The trick with computing the distances is to insert extra dimensions using numpy.newaxis and use broadcasting to compute a matrix with the distance from every testing sample to every training sample in one vectorized operation. Using numpy's broadcasting rules, diff has shape (num_test_samples, num_train_samples, num_features), and distance has shape (num_test_samples, num_train_samples) since we summed along the last axis in the call to numpy.sum.
Then you can use numpy.argmin to find the index of the closest training sample for every testing sample. index has shape (num_test_samples, ) since we did the reduction operation along the last axis of distance.
Finally, you can use index to select the training classification closest
to the testing classification.
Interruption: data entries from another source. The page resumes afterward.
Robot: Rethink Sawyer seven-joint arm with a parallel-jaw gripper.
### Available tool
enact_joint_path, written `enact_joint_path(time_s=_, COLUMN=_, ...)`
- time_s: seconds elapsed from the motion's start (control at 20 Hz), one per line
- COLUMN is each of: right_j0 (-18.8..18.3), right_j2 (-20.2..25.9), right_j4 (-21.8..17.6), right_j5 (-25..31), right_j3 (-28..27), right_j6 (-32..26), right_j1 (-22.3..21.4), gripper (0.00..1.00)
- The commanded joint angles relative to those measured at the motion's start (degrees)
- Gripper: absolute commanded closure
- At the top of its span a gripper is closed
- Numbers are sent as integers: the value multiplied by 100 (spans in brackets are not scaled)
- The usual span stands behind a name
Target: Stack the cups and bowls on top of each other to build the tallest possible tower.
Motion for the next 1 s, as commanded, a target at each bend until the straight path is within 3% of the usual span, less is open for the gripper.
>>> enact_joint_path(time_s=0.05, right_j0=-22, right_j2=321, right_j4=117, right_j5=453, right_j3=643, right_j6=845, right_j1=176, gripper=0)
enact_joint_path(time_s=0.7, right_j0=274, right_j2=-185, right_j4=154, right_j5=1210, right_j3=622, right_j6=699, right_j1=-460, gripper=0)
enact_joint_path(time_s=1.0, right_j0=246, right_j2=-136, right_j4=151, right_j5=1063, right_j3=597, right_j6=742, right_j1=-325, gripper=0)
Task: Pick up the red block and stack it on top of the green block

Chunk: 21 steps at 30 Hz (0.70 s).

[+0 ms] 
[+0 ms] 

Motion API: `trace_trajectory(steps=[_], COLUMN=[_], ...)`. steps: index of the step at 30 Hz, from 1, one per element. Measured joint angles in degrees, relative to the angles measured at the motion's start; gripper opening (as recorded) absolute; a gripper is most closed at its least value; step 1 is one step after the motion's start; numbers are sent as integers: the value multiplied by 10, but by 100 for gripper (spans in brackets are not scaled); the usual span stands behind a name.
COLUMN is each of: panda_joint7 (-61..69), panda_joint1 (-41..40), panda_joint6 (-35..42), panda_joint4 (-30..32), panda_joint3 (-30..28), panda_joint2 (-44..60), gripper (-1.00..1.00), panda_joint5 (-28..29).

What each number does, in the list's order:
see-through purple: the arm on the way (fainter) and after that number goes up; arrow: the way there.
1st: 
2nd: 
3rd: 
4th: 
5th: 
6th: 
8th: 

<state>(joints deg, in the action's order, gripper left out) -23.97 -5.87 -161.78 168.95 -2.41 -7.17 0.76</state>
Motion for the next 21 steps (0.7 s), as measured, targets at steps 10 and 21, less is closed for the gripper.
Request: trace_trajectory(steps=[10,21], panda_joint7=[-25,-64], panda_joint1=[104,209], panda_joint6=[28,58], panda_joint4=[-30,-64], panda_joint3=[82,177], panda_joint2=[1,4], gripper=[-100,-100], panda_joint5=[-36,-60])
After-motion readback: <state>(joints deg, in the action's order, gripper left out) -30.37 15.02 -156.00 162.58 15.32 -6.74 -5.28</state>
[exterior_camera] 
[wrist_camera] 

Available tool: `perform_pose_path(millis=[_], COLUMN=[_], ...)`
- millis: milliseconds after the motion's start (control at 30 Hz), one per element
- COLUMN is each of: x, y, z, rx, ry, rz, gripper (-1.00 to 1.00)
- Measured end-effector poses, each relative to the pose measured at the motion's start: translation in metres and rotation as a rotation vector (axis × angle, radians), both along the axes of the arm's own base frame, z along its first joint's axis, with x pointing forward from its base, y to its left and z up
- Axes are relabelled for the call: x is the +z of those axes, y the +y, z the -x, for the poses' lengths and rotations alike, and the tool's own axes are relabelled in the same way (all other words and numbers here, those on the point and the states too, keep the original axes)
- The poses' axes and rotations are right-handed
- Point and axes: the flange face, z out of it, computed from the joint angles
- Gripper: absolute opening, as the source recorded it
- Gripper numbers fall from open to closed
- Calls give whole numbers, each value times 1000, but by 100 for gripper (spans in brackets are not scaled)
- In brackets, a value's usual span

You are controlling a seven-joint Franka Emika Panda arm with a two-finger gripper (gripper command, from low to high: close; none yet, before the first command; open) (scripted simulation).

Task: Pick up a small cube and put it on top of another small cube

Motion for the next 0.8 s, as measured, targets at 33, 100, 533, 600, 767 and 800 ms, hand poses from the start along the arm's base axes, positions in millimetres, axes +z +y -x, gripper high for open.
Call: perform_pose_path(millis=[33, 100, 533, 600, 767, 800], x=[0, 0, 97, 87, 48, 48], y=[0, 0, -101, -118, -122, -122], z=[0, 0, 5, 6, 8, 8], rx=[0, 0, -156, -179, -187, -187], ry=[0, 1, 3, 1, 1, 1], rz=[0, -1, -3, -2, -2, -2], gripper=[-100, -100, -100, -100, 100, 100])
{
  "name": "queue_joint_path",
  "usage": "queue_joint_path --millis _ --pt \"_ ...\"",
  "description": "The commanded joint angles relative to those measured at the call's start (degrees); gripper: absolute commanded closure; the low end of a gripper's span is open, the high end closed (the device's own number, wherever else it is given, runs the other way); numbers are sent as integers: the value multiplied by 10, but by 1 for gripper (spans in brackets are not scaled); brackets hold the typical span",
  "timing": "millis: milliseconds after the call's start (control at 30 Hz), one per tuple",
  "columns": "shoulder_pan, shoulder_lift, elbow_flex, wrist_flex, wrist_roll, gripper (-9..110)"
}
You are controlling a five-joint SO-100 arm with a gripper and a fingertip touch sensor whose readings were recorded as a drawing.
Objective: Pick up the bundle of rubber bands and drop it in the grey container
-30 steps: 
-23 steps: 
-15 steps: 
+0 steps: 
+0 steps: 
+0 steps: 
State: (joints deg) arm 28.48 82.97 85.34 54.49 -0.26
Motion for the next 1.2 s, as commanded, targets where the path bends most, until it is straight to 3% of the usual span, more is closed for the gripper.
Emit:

We can construct a boolean array that represents the equality between the testing classification and the closest training classification using the == operator. The number of correct classifications is then the sum of the True elements of this boolean array. Since True is casted to 1 and False is casted to 0 we can simply sum this boolean array to get the number of correct classifications.
# Compute the distance from every training sample to every testing sample
# Note that `np.sqrt` is not necessary since sqrt is a monotonically
# increasing function -- removing it doesn't change the answer
diff = iris_test[:, np.newaxis] - iris_train[np.newaxis, :]
distance = np.sqrt(np.sum(np.square(diff), axis=-1))
# Compute the index of the closest training sample to the testing sample
index = np.argmin(distance, axis=-1)
# Check if class of the closest training sample matches the class
# of the testing sample
correct = (test_cat == train_cat[index]).sum()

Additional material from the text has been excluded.